Most crucially, seafood is high in omega-3 fatty acids, which are essential to the cellular makeup of our bodies and can help with our cardiovascular health and immune systems. Because the body can't produce its own omega-3s, all our intake must come from the food we eat.
    "Our diets typically don't contain a lot of omega-3s," said Mary Ellen Camire, professor of food science and human nutrition at the University of Maine. Eating seafood twice a week is one surefire way to increase our intake of these fundamental fatty acids.

      Surprise, it's salmon

      From a nutritional standpoint, salmon is the clear winner of the healthiest fish competition. "Fattier fish from cold water are a better source of omega-3s" than other sources, Camire said, and salmon is king when it comes to the number of grams of omega-3s per ounce.
      The National Institutes of Health recommend that men consume 1.6 grams and women consume 1.1 grams of omega-3s daily, and one 3-ounce serving of nearly every variety of salmon surpasses that quota.
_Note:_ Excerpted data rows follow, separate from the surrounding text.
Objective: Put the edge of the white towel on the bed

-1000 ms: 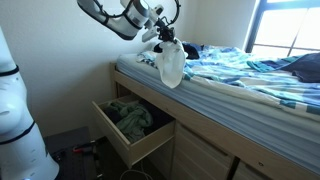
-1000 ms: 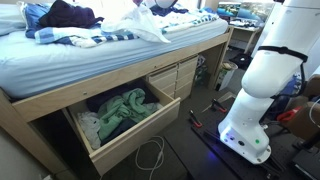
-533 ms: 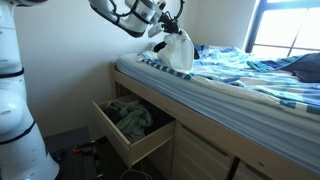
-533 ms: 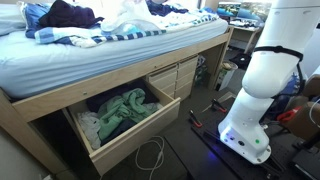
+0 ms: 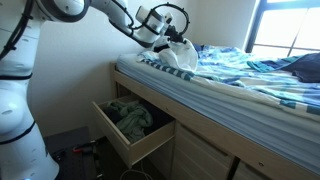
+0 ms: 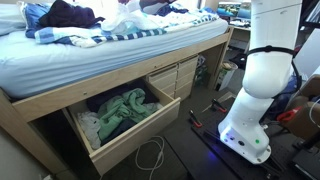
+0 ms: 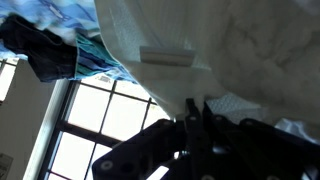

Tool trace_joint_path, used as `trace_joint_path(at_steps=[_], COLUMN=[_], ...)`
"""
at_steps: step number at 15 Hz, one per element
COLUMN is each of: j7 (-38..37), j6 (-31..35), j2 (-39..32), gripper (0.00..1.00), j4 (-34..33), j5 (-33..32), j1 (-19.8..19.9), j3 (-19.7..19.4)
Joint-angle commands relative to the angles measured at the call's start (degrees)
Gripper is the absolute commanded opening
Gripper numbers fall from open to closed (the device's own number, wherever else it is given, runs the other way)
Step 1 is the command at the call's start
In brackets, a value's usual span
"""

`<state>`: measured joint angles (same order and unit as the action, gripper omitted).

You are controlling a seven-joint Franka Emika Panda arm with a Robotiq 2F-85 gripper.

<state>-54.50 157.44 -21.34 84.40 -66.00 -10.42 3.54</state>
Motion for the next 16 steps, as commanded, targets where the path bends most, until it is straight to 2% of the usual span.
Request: trace_joint_path(at_steps=[1, 3, 8, 12, 13, 16], j7=[-0.8, 1.5, 2.1, 7.2, 7.9, 9.7], j6=[0.5, 1.7, 1.5, 2.2, 1.8, 0.9], j2=[-3.9, -4.6, -5.3, -4.7, -4.6, -4.1], gripper=[0.01, 0.01, 0.01, 0.01, 0.25, 0.46], j4=[-2.9, -2.0, -1.2, 0.0, -0.1, -0.4], j5=[0.1, 2.7, 4.3, 8.5, 9.3, 11.2], j1=[0.0, 1.1, 1.2, 2.6, 2.7, 3.2], j3=[-0.1, 1.0, 1.1, 2.5, 2.6, 2.8])
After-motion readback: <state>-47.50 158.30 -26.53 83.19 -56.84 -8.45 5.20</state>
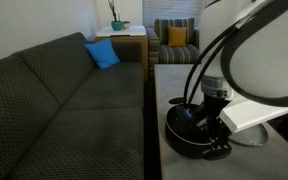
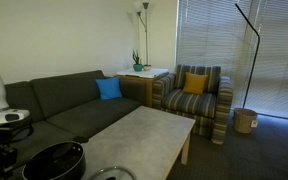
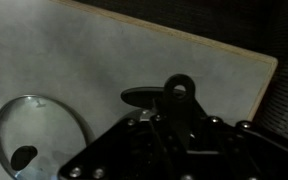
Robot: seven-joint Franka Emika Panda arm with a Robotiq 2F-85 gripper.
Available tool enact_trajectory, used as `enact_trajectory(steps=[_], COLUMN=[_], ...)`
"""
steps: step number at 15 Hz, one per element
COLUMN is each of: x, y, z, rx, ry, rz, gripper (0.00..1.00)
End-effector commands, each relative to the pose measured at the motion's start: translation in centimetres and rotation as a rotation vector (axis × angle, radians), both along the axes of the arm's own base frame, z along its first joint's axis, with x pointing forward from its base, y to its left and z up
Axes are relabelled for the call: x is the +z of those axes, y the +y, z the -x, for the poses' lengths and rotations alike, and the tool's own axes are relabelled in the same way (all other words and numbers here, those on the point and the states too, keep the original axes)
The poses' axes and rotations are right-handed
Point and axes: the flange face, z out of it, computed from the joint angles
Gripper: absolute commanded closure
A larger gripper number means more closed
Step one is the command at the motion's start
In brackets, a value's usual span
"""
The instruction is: Move the serving spoon from the pot to the table
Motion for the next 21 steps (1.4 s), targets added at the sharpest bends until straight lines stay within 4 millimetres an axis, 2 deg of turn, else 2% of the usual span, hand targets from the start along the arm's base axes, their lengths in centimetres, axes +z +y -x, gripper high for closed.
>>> enact_trajectory(steps=[1, 7, 11, 16, 21], x=[2.7, 4.8, 5.4, 5.6, 6.0], y=[-0.9, -2.2, -3.5, -6.5, -8.8], z=[1.8, 4.5, 6.8, 9.3, 10.4], rx=[0.027, 0.145, 0.263, 0.425, 0.479], ry=[-0.031, 0.007, 0.065, 0.138, 0.118], rz=[0.013, -0.016, -0.034, -0.035, -0.024], gripper=[0.93, 0.93, 0.93, 0.93, 0.93])
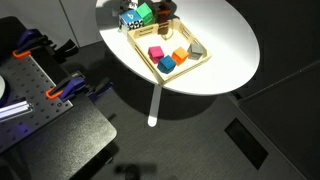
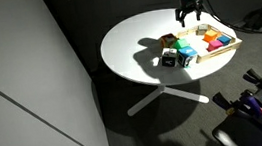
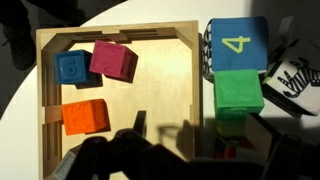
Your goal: Remove the square toy from the box and put it on the table.
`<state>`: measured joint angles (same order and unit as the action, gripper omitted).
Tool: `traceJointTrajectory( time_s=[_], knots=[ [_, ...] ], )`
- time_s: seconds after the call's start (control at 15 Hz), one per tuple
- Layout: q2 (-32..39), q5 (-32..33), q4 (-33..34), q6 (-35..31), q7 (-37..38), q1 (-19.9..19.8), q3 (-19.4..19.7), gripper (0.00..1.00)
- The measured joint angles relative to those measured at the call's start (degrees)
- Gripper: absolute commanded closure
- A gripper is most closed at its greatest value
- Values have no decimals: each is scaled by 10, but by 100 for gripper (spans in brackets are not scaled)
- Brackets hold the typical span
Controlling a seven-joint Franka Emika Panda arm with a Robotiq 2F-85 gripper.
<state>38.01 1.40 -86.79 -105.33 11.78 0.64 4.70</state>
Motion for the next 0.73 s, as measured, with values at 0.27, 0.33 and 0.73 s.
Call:
traceJointTrajectory(
  time_s=[0.27, 0.33, 0.73],
  knots=[
    [-37, 3, -45, -15, 0, -1, 2, 0],
    [-47, 3, -56, -19, 0, -2, 3, 0],
    [-81, 3, -95, -36, 0, -6, 4, 0]
  ],
)
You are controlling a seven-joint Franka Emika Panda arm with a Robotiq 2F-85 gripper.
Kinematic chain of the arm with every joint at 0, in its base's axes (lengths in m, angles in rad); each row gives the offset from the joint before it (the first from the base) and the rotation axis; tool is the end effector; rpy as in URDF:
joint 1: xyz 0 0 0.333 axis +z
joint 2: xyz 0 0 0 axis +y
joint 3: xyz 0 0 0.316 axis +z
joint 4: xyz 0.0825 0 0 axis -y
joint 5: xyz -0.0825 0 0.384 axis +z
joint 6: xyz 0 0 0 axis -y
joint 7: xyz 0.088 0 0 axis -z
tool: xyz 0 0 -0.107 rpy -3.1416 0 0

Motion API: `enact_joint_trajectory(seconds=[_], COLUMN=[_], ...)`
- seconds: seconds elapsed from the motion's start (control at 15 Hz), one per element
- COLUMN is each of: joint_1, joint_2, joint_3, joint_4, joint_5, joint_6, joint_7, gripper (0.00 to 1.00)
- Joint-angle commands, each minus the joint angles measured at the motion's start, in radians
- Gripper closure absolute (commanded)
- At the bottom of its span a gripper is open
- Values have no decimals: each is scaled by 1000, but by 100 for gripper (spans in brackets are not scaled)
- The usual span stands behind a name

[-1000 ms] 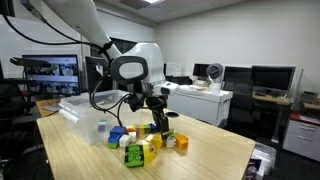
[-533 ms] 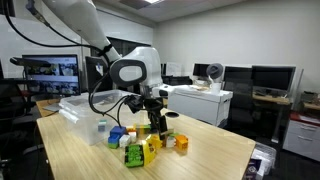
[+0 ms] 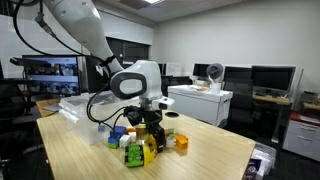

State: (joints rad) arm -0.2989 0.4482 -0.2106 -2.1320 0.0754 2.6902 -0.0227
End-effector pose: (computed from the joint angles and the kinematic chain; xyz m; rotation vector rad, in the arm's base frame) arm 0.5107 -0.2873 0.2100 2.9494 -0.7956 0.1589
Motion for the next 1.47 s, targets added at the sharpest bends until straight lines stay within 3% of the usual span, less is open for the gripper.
enact_joint_trajectory(seconds=[0.0,0.4,0.73,0.87,1.13,1.4], joint_1=[-19,-32,-40,-58,-68,-10], joint_2=[13,-14,-130,-209,-361,-478], joint_3=[6,-5,-12,10,59,67], joint_4=[-8,-12,-26,-35,-51,-89], joint_5=[-7,-16,-9,31,192,374], joint_6=[25,13,-32,-41,-94,-228], joint_7=[-49,-88,-107,-141,-276,-429], gripper=[32,72,76,89,89,89])
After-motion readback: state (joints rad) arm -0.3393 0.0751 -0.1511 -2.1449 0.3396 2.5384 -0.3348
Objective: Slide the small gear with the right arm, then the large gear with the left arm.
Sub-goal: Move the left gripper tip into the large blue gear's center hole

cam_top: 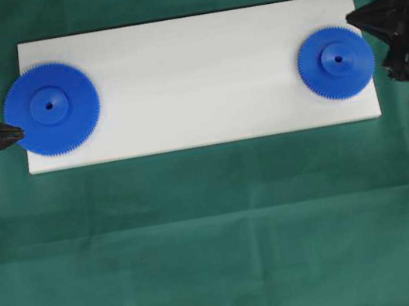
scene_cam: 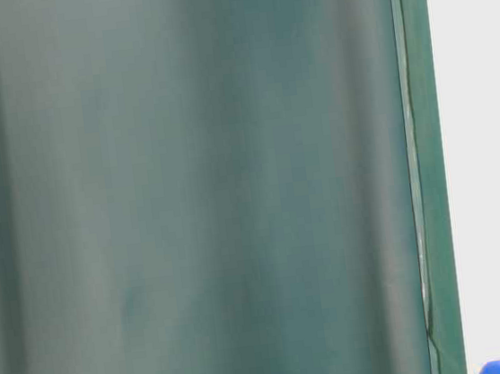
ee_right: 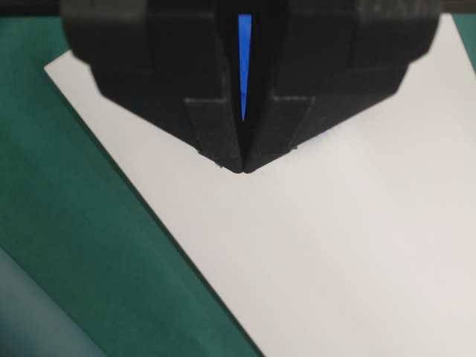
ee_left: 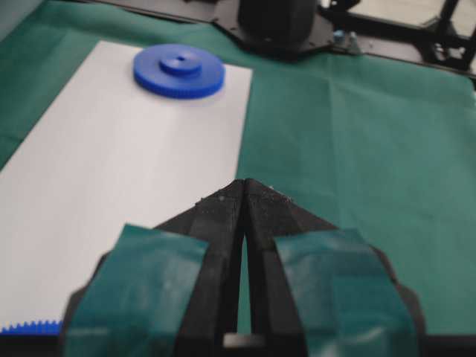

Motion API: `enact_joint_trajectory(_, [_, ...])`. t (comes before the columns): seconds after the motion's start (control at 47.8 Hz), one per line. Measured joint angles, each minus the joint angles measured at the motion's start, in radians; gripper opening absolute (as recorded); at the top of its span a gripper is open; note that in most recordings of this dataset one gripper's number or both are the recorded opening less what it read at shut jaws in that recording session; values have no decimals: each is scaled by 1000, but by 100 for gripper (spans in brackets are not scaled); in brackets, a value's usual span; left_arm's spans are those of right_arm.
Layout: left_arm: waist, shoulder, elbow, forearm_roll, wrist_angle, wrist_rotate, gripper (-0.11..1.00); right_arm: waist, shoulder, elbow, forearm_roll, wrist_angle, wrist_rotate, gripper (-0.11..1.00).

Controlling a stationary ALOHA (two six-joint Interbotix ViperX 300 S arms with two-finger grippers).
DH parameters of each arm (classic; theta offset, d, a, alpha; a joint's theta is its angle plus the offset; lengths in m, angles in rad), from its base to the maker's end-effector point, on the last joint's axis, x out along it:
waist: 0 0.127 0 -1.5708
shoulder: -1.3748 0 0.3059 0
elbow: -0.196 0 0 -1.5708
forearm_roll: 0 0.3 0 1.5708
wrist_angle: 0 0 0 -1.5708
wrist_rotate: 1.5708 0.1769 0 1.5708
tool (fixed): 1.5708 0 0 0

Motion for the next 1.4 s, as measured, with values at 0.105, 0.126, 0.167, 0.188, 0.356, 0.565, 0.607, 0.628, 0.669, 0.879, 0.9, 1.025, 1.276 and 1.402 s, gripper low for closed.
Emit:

Alaskan Chinook salmon (also known as king salmon), Coho salmon and sockeye salmon are three wild salmon species rated the highest in omega-3s.

        Wild or farmed?

        Sustainability is the other part of the equation when it comes to calculating the healthiest fish -- for personal health, the health of fish populations and the planet overall.
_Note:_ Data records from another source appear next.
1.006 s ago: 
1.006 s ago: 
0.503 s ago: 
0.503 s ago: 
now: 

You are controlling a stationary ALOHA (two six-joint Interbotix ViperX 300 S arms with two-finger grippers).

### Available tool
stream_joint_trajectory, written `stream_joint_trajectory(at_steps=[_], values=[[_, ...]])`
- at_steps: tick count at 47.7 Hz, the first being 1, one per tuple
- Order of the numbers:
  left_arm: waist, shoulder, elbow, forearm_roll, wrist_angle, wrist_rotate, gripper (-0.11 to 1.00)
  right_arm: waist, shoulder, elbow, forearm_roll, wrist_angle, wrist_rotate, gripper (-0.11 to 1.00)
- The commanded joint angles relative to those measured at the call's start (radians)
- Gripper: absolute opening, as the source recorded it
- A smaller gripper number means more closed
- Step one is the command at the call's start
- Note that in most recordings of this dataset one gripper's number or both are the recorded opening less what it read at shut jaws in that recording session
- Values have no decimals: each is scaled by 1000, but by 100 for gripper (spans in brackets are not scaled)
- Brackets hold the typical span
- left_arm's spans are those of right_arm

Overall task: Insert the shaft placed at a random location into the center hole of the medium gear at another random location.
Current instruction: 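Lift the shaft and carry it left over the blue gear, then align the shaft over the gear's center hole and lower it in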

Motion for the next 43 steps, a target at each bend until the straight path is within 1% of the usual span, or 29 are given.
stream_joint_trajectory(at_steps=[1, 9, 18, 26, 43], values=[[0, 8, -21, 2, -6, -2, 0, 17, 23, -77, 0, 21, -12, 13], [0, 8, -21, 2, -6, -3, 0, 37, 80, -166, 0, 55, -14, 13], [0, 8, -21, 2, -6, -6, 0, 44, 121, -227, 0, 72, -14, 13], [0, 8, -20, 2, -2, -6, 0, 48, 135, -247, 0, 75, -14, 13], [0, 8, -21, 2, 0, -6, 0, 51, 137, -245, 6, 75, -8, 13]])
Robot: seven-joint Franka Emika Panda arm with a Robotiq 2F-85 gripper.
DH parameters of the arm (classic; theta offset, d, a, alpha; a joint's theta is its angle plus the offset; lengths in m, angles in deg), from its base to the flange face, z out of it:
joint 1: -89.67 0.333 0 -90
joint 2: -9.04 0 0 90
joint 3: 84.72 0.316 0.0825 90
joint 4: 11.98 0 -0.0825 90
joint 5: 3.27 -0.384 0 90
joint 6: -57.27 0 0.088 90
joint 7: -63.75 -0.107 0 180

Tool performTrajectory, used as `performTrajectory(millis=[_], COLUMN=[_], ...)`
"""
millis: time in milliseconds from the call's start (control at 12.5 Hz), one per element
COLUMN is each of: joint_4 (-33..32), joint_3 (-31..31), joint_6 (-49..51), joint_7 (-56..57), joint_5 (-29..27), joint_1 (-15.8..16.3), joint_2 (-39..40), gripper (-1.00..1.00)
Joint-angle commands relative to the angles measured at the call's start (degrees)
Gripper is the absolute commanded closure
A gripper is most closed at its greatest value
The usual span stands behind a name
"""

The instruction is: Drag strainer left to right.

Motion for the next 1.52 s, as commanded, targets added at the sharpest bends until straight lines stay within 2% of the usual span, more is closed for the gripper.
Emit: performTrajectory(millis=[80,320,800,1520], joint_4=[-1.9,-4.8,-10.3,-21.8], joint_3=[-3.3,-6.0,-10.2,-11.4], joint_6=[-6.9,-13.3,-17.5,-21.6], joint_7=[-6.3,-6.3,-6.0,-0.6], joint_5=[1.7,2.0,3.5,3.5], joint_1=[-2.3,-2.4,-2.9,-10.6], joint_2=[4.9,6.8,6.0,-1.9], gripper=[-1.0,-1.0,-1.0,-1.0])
        "Today, there are environmentally sustainable sources both on the wild side and the farmed side," said Santi Roberts, senior science manager at the Monterey Bay Aquarium's Seafood Watch.
        Farmed salmon are not only more sustainably managed than in the past but are jumping ahead in terms of omega-3s. "From a nutritional standpoint, it used to be that wild was superior to farmed," Castro said. However, Camire said that with advances in aquaculture, farmers can adjust the diet of their salmon to produce fish that have a higher ratio of omega-3s than their wild counterparts.
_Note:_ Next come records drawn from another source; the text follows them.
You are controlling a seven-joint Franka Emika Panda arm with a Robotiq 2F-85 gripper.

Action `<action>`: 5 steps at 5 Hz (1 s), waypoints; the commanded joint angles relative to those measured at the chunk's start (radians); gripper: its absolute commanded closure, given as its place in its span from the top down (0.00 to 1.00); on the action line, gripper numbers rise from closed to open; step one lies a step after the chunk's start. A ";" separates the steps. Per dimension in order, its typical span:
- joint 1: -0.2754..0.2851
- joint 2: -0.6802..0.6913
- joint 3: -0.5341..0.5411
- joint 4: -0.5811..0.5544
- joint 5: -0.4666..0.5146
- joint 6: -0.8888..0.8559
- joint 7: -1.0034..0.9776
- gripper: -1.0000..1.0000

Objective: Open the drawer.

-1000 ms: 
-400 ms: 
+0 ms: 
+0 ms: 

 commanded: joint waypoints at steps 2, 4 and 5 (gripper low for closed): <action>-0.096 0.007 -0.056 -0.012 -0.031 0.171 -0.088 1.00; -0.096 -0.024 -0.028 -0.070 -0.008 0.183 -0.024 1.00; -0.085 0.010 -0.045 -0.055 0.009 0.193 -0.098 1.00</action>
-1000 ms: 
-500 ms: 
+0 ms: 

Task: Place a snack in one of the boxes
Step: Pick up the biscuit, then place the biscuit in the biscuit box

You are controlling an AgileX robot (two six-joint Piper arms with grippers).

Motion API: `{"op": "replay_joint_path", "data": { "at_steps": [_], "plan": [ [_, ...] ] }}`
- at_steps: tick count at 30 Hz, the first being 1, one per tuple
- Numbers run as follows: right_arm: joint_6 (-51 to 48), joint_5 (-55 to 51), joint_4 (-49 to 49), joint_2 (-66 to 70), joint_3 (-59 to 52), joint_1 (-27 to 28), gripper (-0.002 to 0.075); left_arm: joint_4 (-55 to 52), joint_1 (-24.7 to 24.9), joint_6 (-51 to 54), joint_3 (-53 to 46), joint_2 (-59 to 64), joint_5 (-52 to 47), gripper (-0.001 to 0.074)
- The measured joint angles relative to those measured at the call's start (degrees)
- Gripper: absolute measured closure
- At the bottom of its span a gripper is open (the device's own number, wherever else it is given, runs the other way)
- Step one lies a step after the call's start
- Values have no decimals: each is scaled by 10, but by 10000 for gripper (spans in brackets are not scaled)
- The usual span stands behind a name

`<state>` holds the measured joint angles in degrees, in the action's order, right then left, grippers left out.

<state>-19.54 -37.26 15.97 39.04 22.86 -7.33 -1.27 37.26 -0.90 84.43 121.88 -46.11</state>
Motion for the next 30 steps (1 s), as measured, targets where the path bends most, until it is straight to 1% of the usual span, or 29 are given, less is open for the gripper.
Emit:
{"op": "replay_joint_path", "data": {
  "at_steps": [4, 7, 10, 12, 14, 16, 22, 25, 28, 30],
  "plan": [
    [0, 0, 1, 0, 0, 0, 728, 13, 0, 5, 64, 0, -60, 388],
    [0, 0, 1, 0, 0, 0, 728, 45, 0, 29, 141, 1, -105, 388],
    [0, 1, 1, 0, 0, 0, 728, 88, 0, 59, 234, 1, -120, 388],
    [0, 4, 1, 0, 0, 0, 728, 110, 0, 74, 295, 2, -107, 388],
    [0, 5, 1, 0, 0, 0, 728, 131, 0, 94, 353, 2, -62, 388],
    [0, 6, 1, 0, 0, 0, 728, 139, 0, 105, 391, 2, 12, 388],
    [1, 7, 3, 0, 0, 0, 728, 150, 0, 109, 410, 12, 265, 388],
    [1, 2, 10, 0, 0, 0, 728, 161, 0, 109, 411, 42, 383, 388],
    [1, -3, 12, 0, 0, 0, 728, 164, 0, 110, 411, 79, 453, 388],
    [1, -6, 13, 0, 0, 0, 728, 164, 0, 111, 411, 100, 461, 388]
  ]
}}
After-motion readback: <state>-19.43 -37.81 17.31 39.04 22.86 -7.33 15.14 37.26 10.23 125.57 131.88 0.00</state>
        Sustainable aquaculture is also a proactive way for fisheries to address the effects of climate change. "There aren't enough fish in the ocean to feed everyone based on nutritional recommendations for seafood," Castro said.
        Camire agreed. "Wild is a sexy idea," she said, but she questions how wild seafood from Alaska will fare over the next few decades. "In terms of us feeding billions of people and the climate getting hotter, we're going to have to do something differently."